* What you need to do: Everything in the listing beneath must be transcribed exactly.

* Dataset content:
+--

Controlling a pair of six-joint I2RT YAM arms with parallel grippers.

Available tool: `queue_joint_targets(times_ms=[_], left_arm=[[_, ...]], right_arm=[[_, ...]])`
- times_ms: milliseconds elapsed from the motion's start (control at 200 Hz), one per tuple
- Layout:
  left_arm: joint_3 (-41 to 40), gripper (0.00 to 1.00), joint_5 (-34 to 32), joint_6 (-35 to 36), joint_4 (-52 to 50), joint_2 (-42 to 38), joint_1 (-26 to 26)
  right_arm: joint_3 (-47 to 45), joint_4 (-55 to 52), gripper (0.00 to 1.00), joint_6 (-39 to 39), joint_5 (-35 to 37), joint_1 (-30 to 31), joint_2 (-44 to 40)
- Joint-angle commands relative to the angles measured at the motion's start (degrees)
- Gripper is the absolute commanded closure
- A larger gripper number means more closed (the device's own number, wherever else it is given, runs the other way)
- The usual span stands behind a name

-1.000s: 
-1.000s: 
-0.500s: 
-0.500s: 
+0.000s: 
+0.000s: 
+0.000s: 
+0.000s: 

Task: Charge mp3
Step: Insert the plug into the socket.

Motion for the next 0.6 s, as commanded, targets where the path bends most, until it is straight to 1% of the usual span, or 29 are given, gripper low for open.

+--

* Output for this task:
Controlling a pair of six-joint I2RT YAM arms with parallel grippers.

Available tool: `queue_joint_targets(times_ms=[_], left_arm=[[_, ...]], right_arm=[[_, ...]])`
- times_ms: milliseconds elapsed from the motion's start (control at 200 Hz), one per tuple
- Layout:
  left_arm: joint_3 (-41 to 40), gripper (0.00 to 1.00), joint_5 (-34 to 32), joint_6 (-35 to 36), joint_4 (-52 to 50), joint_2 (-42 to 38), joint_1 (-26 to 26)
  right_arm: joint_3 (-47 to 45), joint_4 (-55 to 52), gripper (0.00 to 1.00), joint_6 (-39 to 39), joint_5 (-35 to 37), joint_1 (-30 to 31), joint_2 (-44 to 40)
- Joint-angle commands relative to the angles measured at the motion's start (degrees)
- Gripper is the absolute commanded closure
- A larger gripper number means more closed (the device's own number, wherever else it is given, runs the other way)
- The usual span stands behind a name

-1.000s: 
-1.000s: 
-0.500s: 
-0.500s: 
+0.000s: 
+0.000s: 
+0.000s: 
+0.000s: 

Task: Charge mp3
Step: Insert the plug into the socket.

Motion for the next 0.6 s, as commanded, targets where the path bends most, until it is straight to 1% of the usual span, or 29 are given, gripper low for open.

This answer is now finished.